:: Given data ::
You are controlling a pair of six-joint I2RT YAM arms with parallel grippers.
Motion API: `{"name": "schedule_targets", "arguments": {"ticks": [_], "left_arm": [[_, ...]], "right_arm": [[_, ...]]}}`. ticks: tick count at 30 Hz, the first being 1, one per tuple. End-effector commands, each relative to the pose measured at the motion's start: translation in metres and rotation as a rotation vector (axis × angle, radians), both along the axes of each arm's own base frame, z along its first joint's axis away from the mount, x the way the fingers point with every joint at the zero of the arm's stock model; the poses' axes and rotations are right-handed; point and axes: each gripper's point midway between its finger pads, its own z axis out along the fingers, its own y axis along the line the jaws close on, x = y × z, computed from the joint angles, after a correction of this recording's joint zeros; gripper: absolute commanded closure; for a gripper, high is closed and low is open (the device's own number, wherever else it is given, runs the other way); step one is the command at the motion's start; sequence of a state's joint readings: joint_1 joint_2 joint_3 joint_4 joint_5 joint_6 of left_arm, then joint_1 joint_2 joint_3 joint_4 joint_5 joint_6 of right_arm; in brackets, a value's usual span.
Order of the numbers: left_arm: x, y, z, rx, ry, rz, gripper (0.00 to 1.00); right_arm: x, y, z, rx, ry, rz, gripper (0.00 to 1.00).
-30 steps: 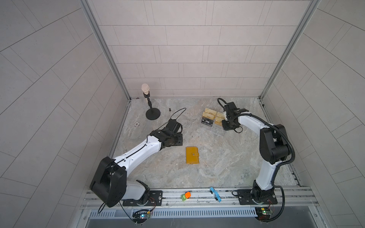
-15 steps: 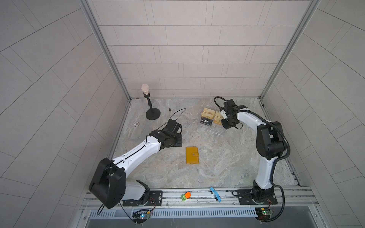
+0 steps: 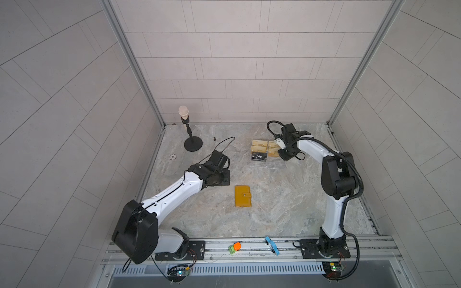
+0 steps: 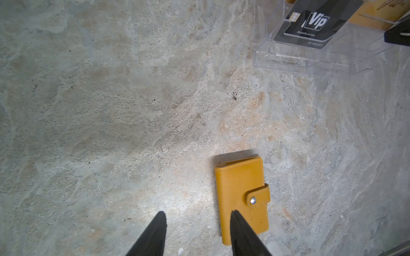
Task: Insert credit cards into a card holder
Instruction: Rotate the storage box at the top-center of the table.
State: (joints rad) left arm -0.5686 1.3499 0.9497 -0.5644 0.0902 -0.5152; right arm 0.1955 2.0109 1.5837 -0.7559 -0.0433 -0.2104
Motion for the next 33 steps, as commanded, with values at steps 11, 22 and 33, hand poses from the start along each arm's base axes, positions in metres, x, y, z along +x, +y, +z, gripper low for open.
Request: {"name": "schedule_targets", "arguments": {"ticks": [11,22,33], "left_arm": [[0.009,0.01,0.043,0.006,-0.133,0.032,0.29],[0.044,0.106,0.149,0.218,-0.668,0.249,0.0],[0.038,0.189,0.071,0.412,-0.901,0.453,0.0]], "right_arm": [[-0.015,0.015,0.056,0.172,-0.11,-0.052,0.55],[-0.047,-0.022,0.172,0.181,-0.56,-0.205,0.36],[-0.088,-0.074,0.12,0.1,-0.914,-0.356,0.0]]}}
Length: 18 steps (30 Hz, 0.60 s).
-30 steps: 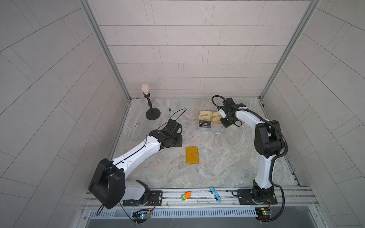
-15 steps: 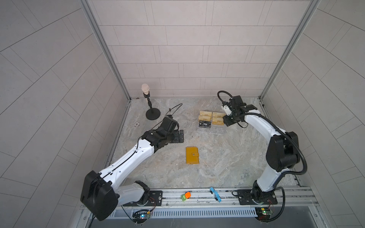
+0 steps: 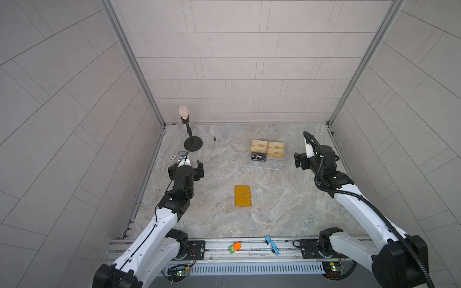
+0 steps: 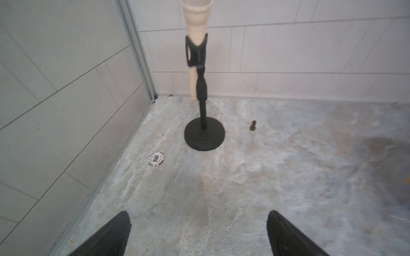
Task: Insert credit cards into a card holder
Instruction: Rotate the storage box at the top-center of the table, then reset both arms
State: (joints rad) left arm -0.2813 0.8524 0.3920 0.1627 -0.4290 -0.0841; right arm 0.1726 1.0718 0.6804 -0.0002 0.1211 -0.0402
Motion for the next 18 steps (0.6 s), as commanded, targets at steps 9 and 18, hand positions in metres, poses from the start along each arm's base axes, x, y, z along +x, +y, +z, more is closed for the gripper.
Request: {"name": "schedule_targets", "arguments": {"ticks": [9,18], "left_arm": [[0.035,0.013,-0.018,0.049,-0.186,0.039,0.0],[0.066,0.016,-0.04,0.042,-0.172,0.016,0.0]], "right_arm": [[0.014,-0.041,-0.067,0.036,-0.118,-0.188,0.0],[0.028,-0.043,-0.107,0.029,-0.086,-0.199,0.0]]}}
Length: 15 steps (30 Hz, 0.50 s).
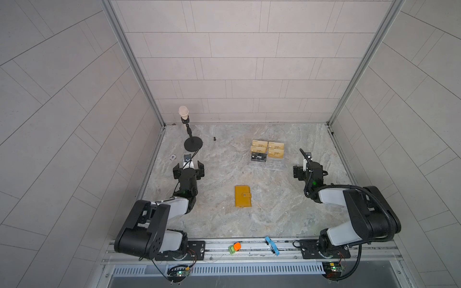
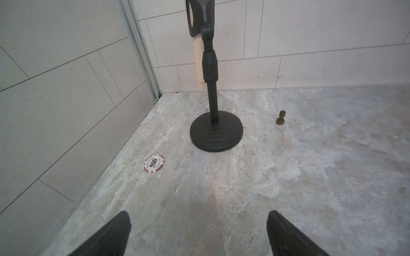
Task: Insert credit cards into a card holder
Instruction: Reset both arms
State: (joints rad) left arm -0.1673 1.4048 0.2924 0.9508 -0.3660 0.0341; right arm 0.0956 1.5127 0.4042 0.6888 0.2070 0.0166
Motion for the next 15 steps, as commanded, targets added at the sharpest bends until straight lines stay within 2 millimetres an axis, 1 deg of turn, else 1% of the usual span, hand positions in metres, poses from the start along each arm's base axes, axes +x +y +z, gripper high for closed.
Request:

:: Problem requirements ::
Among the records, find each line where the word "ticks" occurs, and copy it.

:: Final answer ::
Motion API: `{"name": "schedule_targets", "arguments": {"ticks": [_], "left_arm": [[_, ...]], "right_arm": [[_, ...]]}}`. ticks: tick count at 30 Hz, the first being 1, one per tuple. End-effector commands, each relative to the pose measured at the motion's start: translation in metres and rotation as a rotation vector (axis × angle, radians), both along the axes of each arm's own base frame, z along its first joint's axis away from the mount, x the way the fingers point with every joint at the zero of the arm's stock model; the poses' axes and rotations are right-handed; point and axes: each gripper's point midway between its finger pads, its own z axis out along the fingers, its own y axis along the line the jaws close on, x = y × z, computed from the joint angles, after a correction of this recording's joint zeros; gripper: absolute commanded closure; for a gripper, high is closed and low is open (the device's own number, wherever else it is given, runs the other way); step one is the command at the motion's start; sequence of a state's joint readings: joint_1 joint_2 joint_3 joint_4 joint_5 joint_6 of left_arm, then joint_1 joint_2 joint_3 joint_4 joint_5 joint_6 of right_arm; in brackets, a value's usual span.
Request: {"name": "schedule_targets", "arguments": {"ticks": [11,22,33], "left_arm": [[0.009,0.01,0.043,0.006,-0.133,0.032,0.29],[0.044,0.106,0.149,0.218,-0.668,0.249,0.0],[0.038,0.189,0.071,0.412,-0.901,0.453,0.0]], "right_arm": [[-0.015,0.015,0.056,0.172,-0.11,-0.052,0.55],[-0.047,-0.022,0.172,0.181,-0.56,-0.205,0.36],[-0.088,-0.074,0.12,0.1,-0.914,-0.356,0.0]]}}
Request: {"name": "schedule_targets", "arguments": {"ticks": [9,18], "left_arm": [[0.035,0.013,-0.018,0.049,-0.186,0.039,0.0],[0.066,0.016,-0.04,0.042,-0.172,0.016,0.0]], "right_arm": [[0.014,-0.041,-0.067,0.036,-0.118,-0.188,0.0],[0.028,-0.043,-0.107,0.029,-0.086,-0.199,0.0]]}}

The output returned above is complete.